Après avoir été analysés au CNMAE, les échantillons ont été envoyés au LNM pour qu’il évalue le risque de pandémie que ces virus pourraient poser en effectuant d’autres études d’évaluation des risques sur divers modèles animaux en laboratoire. Ces études visaient à déterminer la facilité avec laquelle le virus H5N1 peut se répliquer dans les cellules des voies respiratoires humaines ainsi qu’à évaluer la transmissibilité potentielle du virus en utilisant des animaux de laboratoire tels que des furets. Les furets sont idéals, car leur appareil respiratoire ressemble à celui des humains. Les virus de l’influenza présentent donc une progression de l’infection similaire à celle observée chez l’humain. Les chercheurs ont constaté que l’une des souches de H5N1 étudiées se propageait facilement par contact direct entre mammifères et causait des cas graves chez les furets. Il s’agit de la première étude démontrant la transmission de mammifère à mammifère dans un contexte de laboratoire.

« Ce modèle expérimental de transmission montre une augmentation de la capacité du virus à se transmettre efficacement entre mammifères », explique M. Kobasa.

L’une des souches prélevées sur une buse à queue rousse en Ontario s’est révélée particulièrement virulente et transmissible, c’est-à-dire qu’elle a provoqué des cas graves et qu’elle s’est propagée facilement aux compagnons de cage. Des recherches plus poussées seront nécessaires pour mieux comprendre ce type de transmission dans un contexte de vie réelle. L’étude s’est également penchée sur la possibilité de transmission par voie aérienne, mais les résultats ont été peu concluants.

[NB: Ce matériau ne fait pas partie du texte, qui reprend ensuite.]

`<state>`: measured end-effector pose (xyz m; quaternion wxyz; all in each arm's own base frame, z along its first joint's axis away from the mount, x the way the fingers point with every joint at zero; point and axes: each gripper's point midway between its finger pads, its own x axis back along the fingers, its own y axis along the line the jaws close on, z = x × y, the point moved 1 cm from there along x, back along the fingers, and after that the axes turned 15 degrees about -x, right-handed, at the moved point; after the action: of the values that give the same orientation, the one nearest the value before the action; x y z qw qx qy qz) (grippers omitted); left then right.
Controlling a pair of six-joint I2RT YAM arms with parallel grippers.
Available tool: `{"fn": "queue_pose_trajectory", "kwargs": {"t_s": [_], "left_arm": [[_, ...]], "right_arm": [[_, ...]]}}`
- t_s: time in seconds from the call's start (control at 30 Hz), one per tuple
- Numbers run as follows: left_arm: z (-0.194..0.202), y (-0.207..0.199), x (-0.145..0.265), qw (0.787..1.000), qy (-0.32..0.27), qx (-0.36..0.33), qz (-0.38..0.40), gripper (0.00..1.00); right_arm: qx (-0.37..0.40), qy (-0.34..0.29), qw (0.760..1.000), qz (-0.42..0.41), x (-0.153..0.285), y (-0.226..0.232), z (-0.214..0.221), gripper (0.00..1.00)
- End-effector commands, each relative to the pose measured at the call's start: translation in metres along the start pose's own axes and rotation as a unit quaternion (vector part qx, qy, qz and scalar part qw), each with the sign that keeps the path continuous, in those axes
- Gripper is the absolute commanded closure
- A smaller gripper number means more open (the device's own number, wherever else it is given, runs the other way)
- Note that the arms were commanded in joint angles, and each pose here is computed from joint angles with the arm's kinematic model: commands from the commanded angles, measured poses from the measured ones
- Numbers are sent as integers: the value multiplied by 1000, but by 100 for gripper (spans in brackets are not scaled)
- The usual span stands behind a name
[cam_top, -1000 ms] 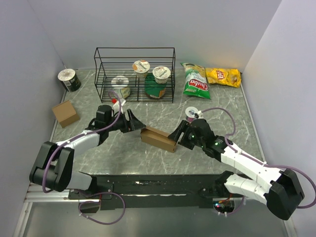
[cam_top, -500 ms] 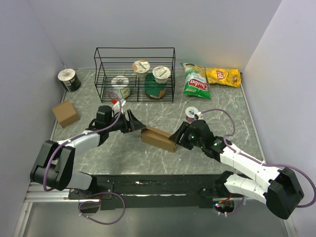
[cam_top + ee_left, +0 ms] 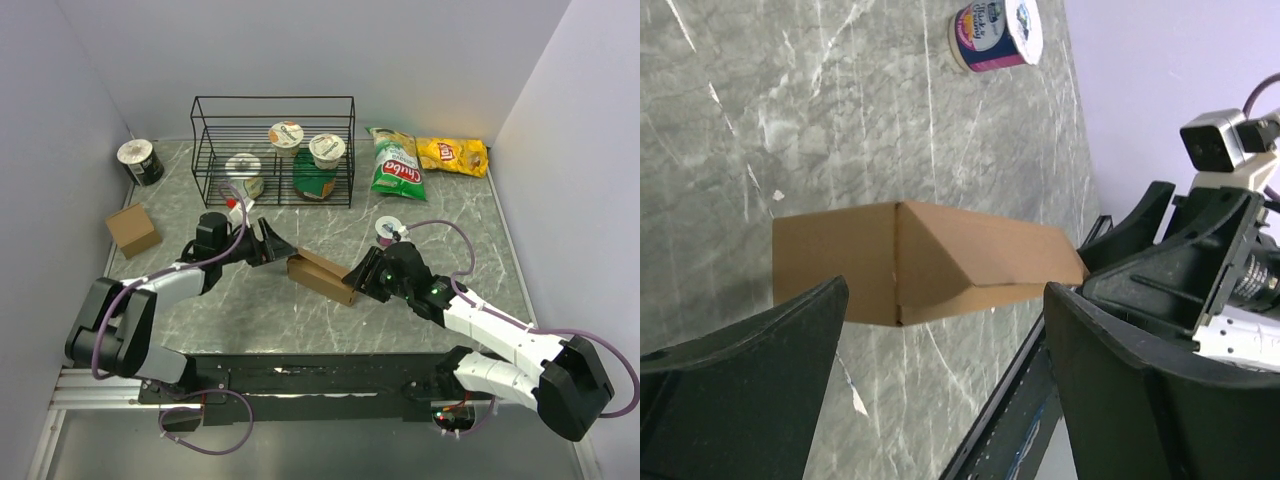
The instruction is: Fold the paper box
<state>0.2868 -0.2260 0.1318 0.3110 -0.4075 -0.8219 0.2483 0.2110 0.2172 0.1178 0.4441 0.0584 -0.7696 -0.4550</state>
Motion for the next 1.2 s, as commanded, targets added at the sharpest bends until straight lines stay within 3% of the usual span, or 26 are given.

Si les résultats de l’étude sont remarquables et appellent une vigilance accrue, le risque pour la population reste faible. Néanmoins, les personnes qui sont en contact étroit avec des oiseaux ou des mammifères infectés et leurs environnements font face à un risque plus élevé d’infection.

Surveillance et planification en cas de pandémie

Le LNM évalue actuellement si des vaccins et des antiviraux connus ou nouveaux permettraient de prévenir et de traiter l’infection par le virus H5N1. De plus, il analyse avec des partenaires universitaires des vaccins et des traitements potentiels.

Le LNM et l’ACIA continueront de collaborer à l’analyse d’échantillons et de surveiller le comportement du virus dans la nature, chez la volaille d’élevage et chez d’autres animaux. « Nous avons élaboré des approches complémentaires pour aborder des problèmes de santé publique tels que celui-ci. Le fait d’être dans le même immeuble et d’avoir des relations de travail bien établies nous permet de réagir rapidement et efficacement », déclare M. Kobasa.

La situation au Canada et ailleurs dans le monde change constamment et les scientifiques continueront à suivre l’évolution du virus H5N1. « La communauté scientifique mondiale est consciente de l’importance de ces travaux et de la différence qu’ils peuvent faire pour se préparer à une éventualité », affirme M. Kobasa.